__What you have to do__
Retype the whole listing exactly. Leave out pictures.

# # # # # # #

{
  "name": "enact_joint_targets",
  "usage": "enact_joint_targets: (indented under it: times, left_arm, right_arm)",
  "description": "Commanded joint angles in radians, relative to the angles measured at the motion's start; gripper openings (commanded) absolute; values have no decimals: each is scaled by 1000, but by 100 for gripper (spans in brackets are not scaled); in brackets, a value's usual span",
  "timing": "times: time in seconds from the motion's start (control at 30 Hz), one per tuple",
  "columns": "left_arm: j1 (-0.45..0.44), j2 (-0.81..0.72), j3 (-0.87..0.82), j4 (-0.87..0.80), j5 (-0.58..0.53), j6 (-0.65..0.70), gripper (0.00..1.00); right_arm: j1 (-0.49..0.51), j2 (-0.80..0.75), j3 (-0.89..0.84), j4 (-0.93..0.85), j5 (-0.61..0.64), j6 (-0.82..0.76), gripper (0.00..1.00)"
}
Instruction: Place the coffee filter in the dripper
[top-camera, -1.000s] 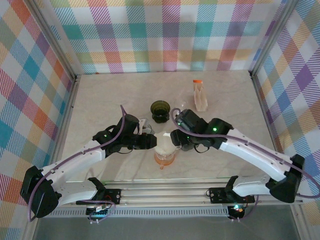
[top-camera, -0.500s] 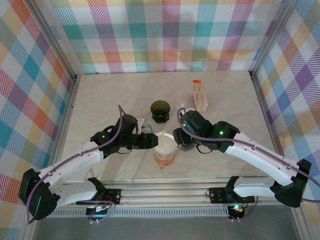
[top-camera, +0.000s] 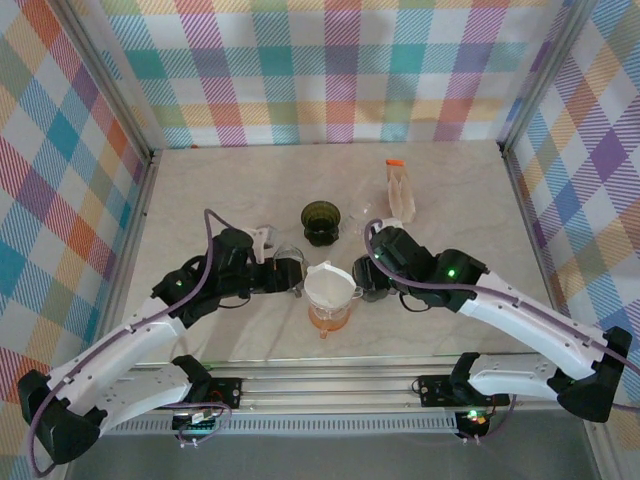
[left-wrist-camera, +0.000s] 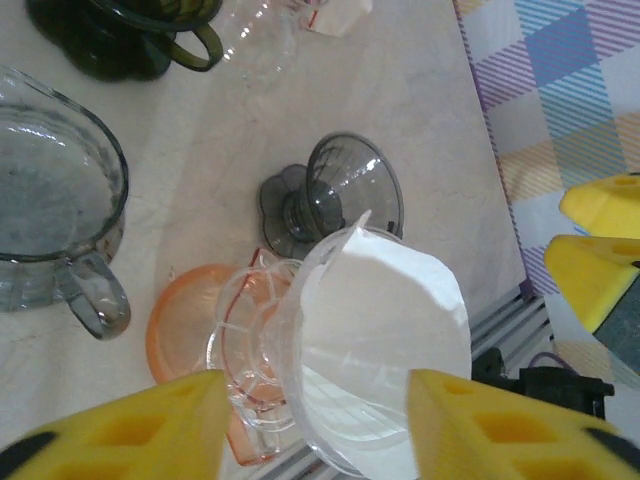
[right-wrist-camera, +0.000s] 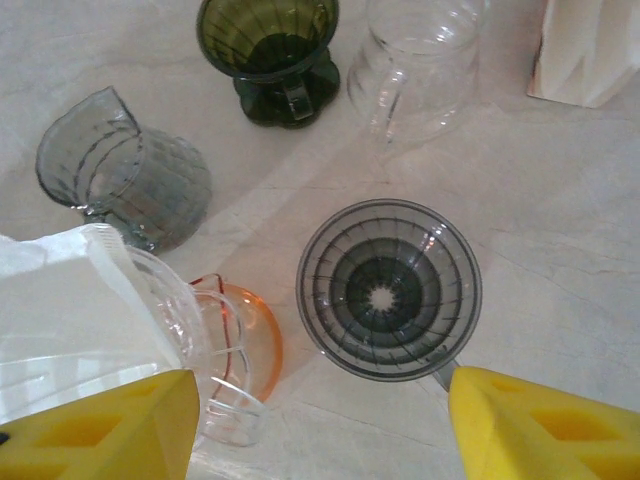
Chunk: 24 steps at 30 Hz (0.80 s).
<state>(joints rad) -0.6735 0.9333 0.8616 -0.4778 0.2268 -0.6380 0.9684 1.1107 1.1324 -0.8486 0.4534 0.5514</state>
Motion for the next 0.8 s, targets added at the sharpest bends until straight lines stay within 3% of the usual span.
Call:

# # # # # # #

__Exercise output__
{
  "name": "enact_joint_targets",
  "usage": "enact_joint_targets: (indented under it: times, left_arm, right_arm)",
  "description": "Commanded joint angles in radians, relative to the angles measured at the motion's start; gripper openings (commanded) absolute; values have no decimals: each is scaled by 1000, but by 100 for gripper (spans in brackets are not scaled); in brackets, a value's usual span",
  "timing": "times: time in seconds from the motion's start (control at 30 Hz), one per tuple",
  "columns": "left_arm: j1 (-0.45..0.44), j2 (-0.81..0.72), j3 (-0.87..0.82), j4 (-0.87..0.80), j5 (-0.58..0.53), j6 (-0.65..0.70), gripper (0.00..1.00); right_arm: j1 (-0.49..0.51), j2 (-0.80..0.75), j3 (-0.89..0.84), j4 (-0.93..0.85), j5 (-0.61..0.64), j6 (-0.82..0.76), gripper (0.00..1.00)"
}
Instruction: Place the coffee filter in the dripper
[top-camera, -1.000s] 
[top-camera, -0.500s] 
[top-camera, +0.000s] 
[left-wrist-camera, +0.000s] 
[right-wrist-camera, +0.000s] 
Chunk: 24 steps at 30 Hz (0.80 s).
<state>(joints rad) -0.6735 0.9333 0.8616 -0.4778 0.2268 -0.6380 0.9684 1.1107 1.1324 -0.8486 0.4534 0.5514</state>
Motion for the next 0.8 s, targets added at the sharpest bends until straight lines stay within 3% of the usual span.
Call:

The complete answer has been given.